Nothing before the line containing "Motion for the" should appear; please restate that line and every later line word for word through the end of the listing.

→ Data extract

======

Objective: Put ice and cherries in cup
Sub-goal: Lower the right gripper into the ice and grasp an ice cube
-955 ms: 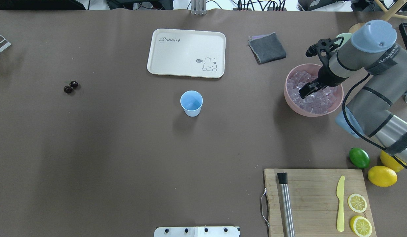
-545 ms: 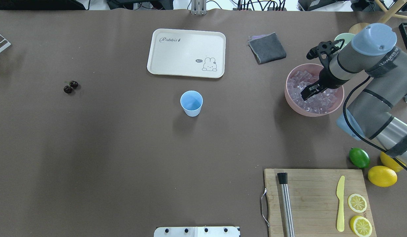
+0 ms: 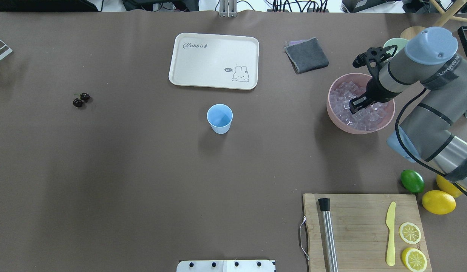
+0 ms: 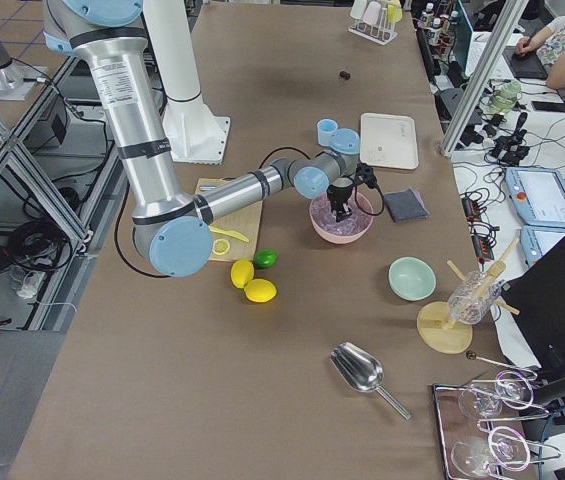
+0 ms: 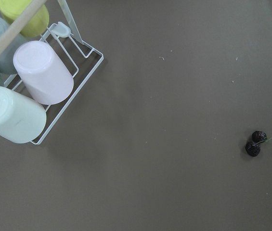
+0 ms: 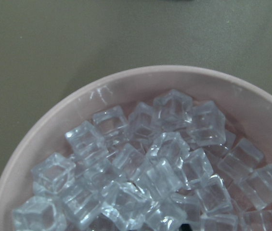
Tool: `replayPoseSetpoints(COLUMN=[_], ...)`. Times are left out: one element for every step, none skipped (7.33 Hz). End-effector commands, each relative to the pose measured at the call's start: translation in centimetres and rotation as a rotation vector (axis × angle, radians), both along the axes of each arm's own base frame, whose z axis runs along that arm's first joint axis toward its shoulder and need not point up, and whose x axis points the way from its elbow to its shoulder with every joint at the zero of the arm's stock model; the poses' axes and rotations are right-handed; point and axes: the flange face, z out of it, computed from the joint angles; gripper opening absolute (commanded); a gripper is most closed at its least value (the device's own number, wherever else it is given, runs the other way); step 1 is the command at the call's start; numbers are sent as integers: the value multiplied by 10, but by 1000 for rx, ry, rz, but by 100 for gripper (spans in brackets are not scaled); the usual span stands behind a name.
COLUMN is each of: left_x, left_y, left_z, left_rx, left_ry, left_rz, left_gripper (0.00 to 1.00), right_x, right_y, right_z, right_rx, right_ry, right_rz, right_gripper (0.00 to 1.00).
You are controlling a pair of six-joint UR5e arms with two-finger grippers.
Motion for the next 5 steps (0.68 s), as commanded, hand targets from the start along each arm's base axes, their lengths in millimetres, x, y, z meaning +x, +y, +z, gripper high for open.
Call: replayPoseSetpoints(left_x=[0,0,0,0,1], left_y=[1,1,0,-1,-1], left_z=[1,1,0,0,-1], left_rx=[-2,-1,4,14,15], left_ry=[0,0,0,-2,-1], left_rz=[0,0,0,-1,0], left_gripper=[98,98,98,98,98], right_x=[1,2,12,19,31], right_y=[2,2,0,-2,-7], right_z=[-5,-10,-27,-33,-36], right_rx=[-1,5,19,18,3], right_ry=[-8,-18,-35,-51,-77], right_rz=[6,5,18,21,24], right_gripper=[0,0,0,0,0])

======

→ Response area
Motion for the next 5 steps (0.68 s), as commanded, hand targets from the start along each arm's base axes, their lengths in millimetres, x, y, z meaning +x, +y, +z, gripper high for open.
Call: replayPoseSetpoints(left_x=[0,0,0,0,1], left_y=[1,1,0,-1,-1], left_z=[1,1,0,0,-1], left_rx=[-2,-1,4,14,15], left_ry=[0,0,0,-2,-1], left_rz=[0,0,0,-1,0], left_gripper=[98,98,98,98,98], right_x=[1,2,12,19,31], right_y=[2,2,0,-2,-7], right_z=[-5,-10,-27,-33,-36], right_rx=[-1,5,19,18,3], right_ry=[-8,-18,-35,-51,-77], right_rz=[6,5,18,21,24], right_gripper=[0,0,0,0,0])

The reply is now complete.